▶ **Data**:
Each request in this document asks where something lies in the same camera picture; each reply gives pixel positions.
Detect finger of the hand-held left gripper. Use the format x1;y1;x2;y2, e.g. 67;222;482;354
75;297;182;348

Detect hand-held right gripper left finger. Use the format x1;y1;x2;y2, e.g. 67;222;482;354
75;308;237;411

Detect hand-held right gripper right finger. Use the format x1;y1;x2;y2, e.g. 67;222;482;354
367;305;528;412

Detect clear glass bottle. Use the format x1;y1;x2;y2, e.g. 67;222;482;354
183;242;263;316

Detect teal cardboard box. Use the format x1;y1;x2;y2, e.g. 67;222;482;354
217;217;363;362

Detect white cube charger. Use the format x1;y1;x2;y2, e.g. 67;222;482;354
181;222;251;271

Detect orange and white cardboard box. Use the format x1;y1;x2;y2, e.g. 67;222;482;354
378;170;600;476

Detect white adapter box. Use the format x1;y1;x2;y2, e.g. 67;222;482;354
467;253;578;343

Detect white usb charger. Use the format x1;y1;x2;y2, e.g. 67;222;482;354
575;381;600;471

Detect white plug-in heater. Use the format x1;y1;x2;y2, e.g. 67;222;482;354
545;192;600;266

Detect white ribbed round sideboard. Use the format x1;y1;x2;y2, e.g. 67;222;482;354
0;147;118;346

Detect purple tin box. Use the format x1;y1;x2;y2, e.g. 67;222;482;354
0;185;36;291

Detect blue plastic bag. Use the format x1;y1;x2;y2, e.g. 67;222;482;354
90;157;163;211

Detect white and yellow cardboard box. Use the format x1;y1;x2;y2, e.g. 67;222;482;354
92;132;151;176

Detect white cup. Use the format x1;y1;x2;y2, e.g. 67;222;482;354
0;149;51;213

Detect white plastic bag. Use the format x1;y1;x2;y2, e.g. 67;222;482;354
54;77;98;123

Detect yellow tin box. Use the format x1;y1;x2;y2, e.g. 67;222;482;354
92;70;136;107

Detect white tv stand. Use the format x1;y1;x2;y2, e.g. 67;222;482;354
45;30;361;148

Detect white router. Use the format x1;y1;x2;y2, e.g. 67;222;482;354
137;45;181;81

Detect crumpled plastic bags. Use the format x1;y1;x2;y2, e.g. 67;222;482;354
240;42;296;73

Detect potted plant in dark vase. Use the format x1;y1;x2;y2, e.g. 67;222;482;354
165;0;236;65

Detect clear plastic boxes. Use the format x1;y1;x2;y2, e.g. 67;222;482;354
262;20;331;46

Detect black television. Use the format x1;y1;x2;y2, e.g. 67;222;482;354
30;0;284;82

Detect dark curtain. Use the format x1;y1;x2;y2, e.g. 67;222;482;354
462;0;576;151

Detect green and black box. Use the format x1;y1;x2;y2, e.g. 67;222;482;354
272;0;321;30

▶ **Problem requirements**:
An exact copy of all the records is the expected answer.

▶ **Task solution**:
Each request in this document asks where something lies in the same camera picture; each reply gives pixel positions.
Detect finger of the hand-held left gripper. Use the format x1;y1;x2;y2, e.g. 67;222;482;354
75;297;182;348

Detect hand-held right gripper left finger. Use the format x1;y1;x2;y2, e.g. 67;222;482;354
75;308;237;411

Detect hand-held right gripper right finger. Use the format x1;y1;x2;y2, e.g. 67;222;482;354
367;305;528;412

Detect clear glass bottle. Use the format x1;y1;x2;y2, e.g. 67;222;482;354
183;242;263;316

Detect teal cardboard box. Use the format x1;y1;x2;y2, e.g. 67;222;482;354
217;217;363;362

Detect white cube charger. Use the format x1;y1;x2;y2, e.g. 67;222;482;354
181;222;251;271

Detect orange and white cardboard box. Use the format x1;y1;x2;y2, e.g. 67;222;482;354
378;170;600;476

Detect white adapter box. Use the format x1;y1;x2;y2, e.g. 67;222;482;354
467;253;578;343

Detect white usb charger. Use the format x1;y1;x2;y2, e.g. 67;222;482;354
575;381;600;471

Detect white plug-in heater. Use the format x1;y1;x2;y2, e.g. 67;222;482;354
545;192;600;266

Detect white ribbed round sideboard. Use the format x1;y1;x2;y2, e.g. 67;222;482;354
0;147;118;346

Detect purple tin box. Use the format x1;y1;x2;y2, e.g. 67;222;482;354
0;185;36;291

Detect blue plastic bag. Use the format x1;y1;x2;y2, e.g. 67;222;482;354
90;157;163;211

Detect white and yellow cardboard box. Use the format x1;y1;x2;y2, e.g. 67;222;482;354
92;132;151;176

Detect white cup. Use the format x1;y1;x2;y2, e.g. 67;222;482;354
0;149;51;213

Detect white plastic bag. Use the format x1;y1;x2;y2, e.g. 67;222;482;354
54;77;98;123

Detect yellow tin box. Use the format x1;y1;x2;y2, e.g. 67;222;482;354
92;70;136;107

Detect white tv stand. Use the format x1;y1;x2;y2, e.g. 67;222;482;354
45;30;361;148

Detect white router. Use the format x1;y1;x2;y2, e.g. 67;222;482;354
137;45;181;81

Detect crumpled plastic bags. Use the format x1;y1;x2;y2, e.g. 67;222;482;354
240;42;296;73

Detect potted plant in dark vase. Use the format x1;y1;x2;y2, e.g. 67;222;482;354
165;0;236;65

Detect clear plastic boxes. Use the format x1;y1;x2;y2, e.g. 67;222;482;354
262;20;331;46

Detect black television. Use the format x1;y1;x2;y2, e.g. 67;222;482;354
30;0;284;82

Detect dark curtain. Use the format x1;y1;x2;y2, e.g. 67;222;482;354
462;0;576;151

Detect green and black box. Use the format x1;y1;x2;y2, e.g. 67;222;482;354
272;0;321;30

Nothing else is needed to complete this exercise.